The first ever Paul and Timothy Bible Conference is being held in Portland, OR on October 3rd and 4th. The Paul & Timothy Bible Conference :: PaulandTimothy.com

In most churches today, the young man who heeds God’s call to ministry is faced with a dilemma. How can he gain experience in preaching the Word without disregarding the biblical qualifications of Elders or Deacons? Under the conventional approach, a gifted young preacher and Bible teacher can, if he chooses, enter directly into vocational ministry right out of Bible College or Seminary. But in doing so, he often skips past the season of managing his own household that normally serves to temper a young man’s moral character and develop his competence in leadership. He is thrust by modern ministry demands into routines that undermine his biblical qualifications for church office. The younger the Bible College or Seminary graduate (e.g. ages 22 to 25) the more susceptible he will be to this trap. Pressed by the need to provide for a young family, yet relatively unskilled for other trades due to having invested completely in acquiring a theological education, he feels justified in making use of his training, whether or not he meets the biblical qualifications. The fact that so many churches currently do not hesitate to hire such young men as their pastors does not make it wise, and the casualties of treating the ministry as a simple career choice are unacceptably high. 

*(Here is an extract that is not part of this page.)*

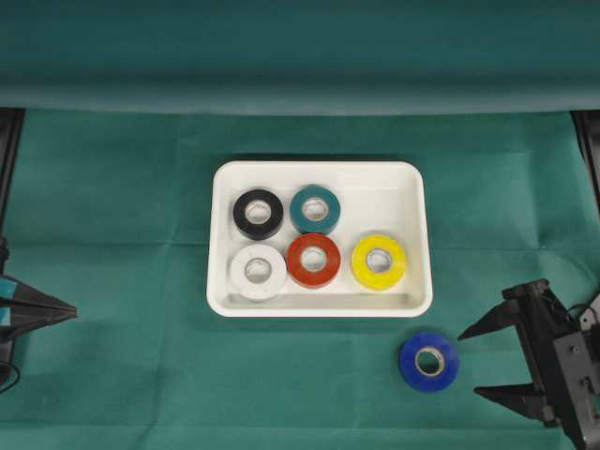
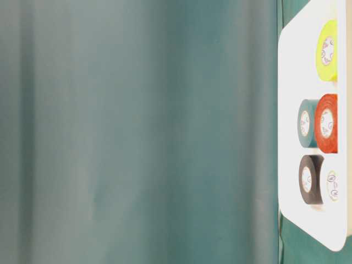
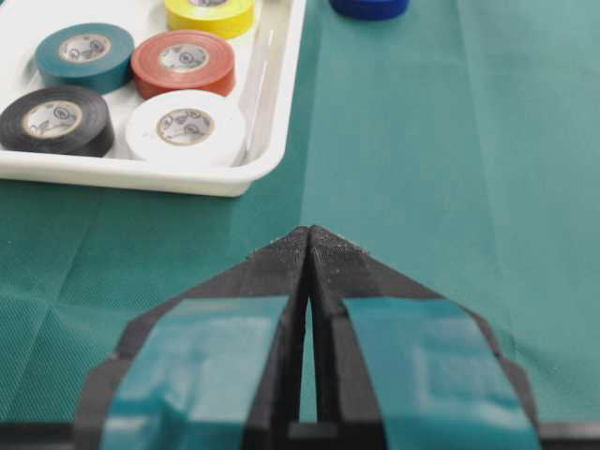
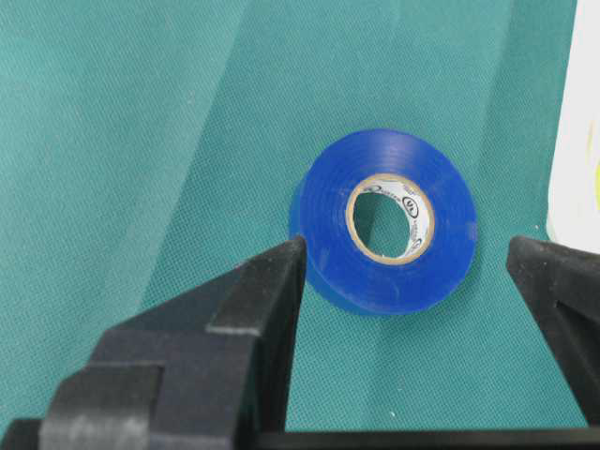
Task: Put the tape into the white case with the right arm.
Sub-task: 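Lower the right gripper into the blue tape roll's hole and close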
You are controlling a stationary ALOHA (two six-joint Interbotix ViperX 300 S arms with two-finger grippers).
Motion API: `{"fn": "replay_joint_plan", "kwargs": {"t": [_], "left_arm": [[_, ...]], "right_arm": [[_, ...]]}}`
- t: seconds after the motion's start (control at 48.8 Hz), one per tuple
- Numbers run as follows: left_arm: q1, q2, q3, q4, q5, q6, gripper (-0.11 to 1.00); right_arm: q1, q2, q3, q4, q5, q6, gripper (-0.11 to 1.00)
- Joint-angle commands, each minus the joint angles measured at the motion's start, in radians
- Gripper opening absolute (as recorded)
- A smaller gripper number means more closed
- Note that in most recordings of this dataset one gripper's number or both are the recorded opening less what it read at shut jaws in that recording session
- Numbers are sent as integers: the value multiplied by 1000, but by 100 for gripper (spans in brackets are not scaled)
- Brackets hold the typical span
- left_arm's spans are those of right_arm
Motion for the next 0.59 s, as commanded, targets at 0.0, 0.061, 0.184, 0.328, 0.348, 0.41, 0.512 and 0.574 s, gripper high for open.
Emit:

As young married Bible College and Seminary students ourselves, we experience this dilemma personally. We desire to help move our fellow students around this pitfall and safely into a ministry that will have the best possible foundation to go the distance over a lifetime.

We are putting our ideas and convictions into action through The Paul and Timothy Bible Conference. We draw its name and its strategy from the relationship we see modeled by Paul and Timothy in the New Testament. It was to Timothy that Paul wrote, “do not let anyone look down on you because you are young. But set yourself as an example of a believer.” And yet it was also to Timothy that Paul wrote, “Appeal to the older men as fathers.” Clearly Timothy was young enough to have difficulty holding the respect of the older members of the churches and yet he was mature enough to serve effectively as Paul’s associate. He was a young man in training alongside a seasoned man of God. From what we can tell in Scripture, Timothy was never thrust prematurely into church office, but he was exhorted to “preach the Word.” Hands were laid upon him by the elders and by Paul, but nowhere is he referred to as an elder. He was prepared for this service by preaching and teaching alongside Paul and under his personal coaching— he was a “preaching intern.”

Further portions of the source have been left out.